According to the Financial Conduct Authority, nearly half of UK adults show signs of financial vulnerability, while around one in five rely on family or friends during periods of hardship. Behind that second figure is a form of economic life policy rarely sees: the informal network of relatives, friends and neighbours who help absorb a shock before it becomes a crisis.
Dr Junaid Arshad, Assistant Professor in Industrial Economics at Nottingham University Business School, has just been awarded a prestigious Economic and Social Research Council (ESRC) New Investigator Grant to study exactly this. Over three years, his project will examine something most of us rely on at some point but rarely think of in economic terms: how people lean on those around them when money runs short, why those arrangements hold in some cases and collapse in others, and what that means for the way governments try to help.
"We tend to think of financial resilience as something stored in savings accounts or reflected in the limit on a credit card," Arshad says. "In reality, some of it is also stored in relationships."
A simple example of this social phenomenon Arshad gives is when someone loses their job, or faces an unexpected bill. "Many people do not immediately turn to a bank or a government programme - they first turn to family or friends," he says. "One person might lend money, another might help with childcare, and someone else might offer temporary accommodation. Collectively, these relationships can absorb a financial shock that would otherwise be very difficult to manage."
But these arrangements are fragile, and understanding why they hold or break is the heart of Arshad's work. His project develops a new framework he calls Behavioural Network Economics, bringing together behavioural economics, network theory and a series of real-world experiments. It will also draw on credit data, supplied by Experian, to map how these networks of support are structured.
Traditional economics tends to assume people are rational and self-interested. Arshad starts from a more human standpoint: that decisions about who to help, when to ask, and whether to repay are shaped as much by emotion, fairness and obligation as by cold calculation.
"These systems don't always work," he says. "If several people in the same network are struggling at the same time, or support becomes concentrated on a few individuals, the burden can become unsustainable. Some people may be excluded altogether because they have weaker social connections."
Where someone sits in the network is important too. A person with a large family, or who regularly attends a church, mosque or temple, tends to be more connected, and often ends up as a hub, giving and receiving more help than most. That brings a hidden risk. If that central figure gains access to formal credit and steps back from the informal system, the network around them can come apart, leaving the least connected members, often those already most exposed, with nowhere to turn.
This is where Arshad's findings become awkward for policymakers. The instinct, both internationally and in the UK's forthcoming National Financial Inclusion Strategy, is to bring more people into the formal financial system. He does not argue against that, but warns it is only half the story.

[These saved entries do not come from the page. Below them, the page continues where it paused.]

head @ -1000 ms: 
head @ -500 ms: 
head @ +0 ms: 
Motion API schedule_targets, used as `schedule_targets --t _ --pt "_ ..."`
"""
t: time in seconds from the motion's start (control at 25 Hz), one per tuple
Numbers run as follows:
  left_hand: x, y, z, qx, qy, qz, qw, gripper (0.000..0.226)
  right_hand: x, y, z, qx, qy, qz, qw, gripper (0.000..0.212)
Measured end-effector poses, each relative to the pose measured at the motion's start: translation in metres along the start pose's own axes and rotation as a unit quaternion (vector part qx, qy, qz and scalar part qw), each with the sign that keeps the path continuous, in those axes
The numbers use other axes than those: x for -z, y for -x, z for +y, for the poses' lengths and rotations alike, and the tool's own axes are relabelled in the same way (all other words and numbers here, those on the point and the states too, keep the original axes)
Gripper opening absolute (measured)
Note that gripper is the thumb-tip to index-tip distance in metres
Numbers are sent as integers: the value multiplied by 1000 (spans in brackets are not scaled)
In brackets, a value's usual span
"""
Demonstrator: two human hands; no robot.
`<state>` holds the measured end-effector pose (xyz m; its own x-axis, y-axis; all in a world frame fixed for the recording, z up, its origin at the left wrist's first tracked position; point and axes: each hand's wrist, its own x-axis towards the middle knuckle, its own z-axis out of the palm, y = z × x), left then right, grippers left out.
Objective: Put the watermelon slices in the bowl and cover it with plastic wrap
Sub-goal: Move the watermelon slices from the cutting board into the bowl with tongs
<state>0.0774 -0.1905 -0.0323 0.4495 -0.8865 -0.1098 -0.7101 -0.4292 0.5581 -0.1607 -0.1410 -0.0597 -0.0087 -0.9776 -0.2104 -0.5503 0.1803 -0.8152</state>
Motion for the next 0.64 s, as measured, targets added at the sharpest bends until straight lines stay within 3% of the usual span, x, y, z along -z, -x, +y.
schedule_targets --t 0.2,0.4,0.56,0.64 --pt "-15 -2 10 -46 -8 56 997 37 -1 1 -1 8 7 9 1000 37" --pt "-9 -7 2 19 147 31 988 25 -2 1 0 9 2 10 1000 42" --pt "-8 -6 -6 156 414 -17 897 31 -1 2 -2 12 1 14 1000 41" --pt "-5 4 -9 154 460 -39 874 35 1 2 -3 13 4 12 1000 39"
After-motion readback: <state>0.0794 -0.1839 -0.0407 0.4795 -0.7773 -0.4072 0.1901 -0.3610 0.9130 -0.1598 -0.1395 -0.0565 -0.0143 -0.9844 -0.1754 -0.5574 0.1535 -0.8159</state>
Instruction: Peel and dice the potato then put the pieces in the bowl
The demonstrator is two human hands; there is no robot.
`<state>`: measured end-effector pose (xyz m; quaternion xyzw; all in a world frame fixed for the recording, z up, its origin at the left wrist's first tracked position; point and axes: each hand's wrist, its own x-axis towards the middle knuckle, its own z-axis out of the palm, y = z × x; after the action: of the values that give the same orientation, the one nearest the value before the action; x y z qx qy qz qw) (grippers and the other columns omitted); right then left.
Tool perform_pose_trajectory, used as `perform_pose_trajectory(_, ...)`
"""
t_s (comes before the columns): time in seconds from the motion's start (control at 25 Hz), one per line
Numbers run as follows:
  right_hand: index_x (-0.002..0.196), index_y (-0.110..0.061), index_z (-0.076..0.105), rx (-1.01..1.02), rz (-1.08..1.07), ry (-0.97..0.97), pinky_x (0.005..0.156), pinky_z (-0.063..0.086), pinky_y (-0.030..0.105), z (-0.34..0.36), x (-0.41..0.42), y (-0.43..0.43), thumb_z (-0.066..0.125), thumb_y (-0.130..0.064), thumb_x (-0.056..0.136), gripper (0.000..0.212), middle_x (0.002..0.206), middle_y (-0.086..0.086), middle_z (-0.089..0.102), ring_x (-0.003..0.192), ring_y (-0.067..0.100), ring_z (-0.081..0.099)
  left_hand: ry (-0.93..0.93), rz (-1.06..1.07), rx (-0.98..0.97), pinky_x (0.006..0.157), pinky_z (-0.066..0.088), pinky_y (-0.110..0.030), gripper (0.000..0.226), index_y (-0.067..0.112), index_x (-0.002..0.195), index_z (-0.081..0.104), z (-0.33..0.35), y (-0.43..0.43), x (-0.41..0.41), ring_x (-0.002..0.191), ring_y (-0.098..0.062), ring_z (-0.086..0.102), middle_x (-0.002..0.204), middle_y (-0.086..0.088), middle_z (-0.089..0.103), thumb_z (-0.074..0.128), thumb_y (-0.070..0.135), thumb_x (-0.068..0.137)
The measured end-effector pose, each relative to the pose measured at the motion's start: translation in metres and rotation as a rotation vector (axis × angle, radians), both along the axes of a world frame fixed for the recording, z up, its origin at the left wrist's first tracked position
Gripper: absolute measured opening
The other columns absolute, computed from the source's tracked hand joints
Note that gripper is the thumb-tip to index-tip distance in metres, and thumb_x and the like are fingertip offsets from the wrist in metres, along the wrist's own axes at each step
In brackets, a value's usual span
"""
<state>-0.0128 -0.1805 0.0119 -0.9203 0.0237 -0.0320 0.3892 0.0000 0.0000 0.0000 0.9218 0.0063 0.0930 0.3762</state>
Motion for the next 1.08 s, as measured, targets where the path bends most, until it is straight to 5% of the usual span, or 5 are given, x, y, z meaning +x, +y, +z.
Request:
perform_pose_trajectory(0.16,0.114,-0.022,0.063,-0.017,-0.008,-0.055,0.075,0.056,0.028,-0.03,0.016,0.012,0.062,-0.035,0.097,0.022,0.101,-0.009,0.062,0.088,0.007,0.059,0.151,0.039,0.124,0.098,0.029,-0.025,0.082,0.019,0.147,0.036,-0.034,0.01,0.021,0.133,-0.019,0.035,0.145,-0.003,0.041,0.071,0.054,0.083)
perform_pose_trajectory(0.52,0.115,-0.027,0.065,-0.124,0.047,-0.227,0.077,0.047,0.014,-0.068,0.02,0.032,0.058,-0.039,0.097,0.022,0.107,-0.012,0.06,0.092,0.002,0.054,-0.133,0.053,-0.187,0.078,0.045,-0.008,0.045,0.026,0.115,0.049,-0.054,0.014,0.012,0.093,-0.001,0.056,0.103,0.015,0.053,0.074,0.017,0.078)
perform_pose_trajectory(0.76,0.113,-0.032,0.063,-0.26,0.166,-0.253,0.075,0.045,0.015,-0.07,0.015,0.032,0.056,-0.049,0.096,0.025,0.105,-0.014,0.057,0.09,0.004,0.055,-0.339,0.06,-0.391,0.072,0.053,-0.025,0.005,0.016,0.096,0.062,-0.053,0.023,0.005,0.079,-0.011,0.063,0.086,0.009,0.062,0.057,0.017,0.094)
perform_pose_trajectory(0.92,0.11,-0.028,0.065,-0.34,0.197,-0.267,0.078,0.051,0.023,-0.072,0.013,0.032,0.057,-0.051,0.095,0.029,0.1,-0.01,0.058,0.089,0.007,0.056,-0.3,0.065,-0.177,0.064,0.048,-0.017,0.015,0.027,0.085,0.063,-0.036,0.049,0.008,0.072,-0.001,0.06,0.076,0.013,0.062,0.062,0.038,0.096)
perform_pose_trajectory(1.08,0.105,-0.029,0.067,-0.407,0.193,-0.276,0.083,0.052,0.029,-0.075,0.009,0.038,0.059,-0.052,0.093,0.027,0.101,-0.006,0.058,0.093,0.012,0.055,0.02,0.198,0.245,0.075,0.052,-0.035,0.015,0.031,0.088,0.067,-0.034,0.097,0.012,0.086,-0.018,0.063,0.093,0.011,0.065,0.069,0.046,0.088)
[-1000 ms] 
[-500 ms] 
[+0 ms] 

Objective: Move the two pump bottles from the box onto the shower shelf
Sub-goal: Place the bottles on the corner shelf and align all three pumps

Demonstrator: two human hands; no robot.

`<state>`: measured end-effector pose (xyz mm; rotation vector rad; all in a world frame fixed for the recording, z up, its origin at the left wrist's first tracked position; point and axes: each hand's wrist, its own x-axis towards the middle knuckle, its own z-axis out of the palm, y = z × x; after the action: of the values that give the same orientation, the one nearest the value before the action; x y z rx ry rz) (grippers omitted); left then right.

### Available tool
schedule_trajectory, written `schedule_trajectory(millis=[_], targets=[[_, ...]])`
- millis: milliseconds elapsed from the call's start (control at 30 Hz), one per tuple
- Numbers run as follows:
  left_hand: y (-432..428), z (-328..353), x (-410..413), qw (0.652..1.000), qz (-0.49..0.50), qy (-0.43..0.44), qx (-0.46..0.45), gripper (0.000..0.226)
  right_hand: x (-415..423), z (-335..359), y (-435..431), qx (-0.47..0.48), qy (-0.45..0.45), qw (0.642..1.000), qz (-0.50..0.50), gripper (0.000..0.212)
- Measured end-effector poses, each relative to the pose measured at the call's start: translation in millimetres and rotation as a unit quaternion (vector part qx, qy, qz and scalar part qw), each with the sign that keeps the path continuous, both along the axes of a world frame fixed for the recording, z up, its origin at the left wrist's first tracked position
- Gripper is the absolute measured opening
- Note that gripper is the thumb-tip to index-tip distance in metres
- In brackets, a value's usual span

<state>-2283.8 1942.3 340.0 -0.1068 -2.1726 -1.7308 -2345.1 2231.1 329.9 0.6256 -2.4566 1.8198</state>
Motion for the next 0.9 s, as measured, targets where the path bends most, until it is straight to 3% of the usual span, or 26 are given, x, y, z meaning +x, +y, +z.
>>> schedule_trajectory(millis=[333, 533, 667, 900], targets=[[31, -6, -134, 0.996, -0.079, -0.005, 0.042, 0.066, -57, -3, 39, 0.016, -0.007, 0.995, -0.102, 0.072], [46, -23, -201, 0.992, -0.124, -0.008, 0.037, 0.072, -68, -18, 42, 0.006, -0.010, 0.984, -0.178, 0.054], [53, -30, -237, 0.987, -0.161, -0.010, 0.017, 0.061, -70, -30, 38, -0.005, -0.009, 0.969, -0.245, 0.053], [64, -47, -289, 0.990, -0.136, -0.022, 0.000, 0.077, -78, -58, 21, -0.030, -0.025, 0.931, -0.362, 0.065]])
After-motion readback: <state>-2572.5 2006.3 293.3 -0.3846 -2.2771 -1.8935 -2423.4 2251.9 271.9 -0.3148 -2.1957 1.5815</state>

"If one member of a network gains access to credit, insurance or welfare support, that can create spillovers across the wider network," he says. "In some cases it strengthens informal support by making that person more resilient and better able to help others. In others, it reduces transfers, weakens reciprocal obligations, or leaves more peripheral members exposed." Not everything, he argues, needs to be formalised.
The question has obvious local resonance. In places such as Nottingham and Leicester, where financial pressure is unevenly distributed across communities, Arshad's work suggests that better data could help identify not only who is financially vulnerable, but who sits at the edges of the networks that might otherwise protect them.
The project, which begins in August and runs for three years, is supported by partnerships with the FCA and Experian, alongside academic collaborators at the University of Siena and Nottingham. Junaid hopes the work could have an impact on financial resilience policy in the UK.
"In practical terms, this could mean designing welfare, credit and financial inclusion policies that complement rather than crowd out family, friendship and community-based support," Arshad says. "It could also help identify households who are not only financially vulnerable, but socially isolated, and therefore especially exposed to income shocks."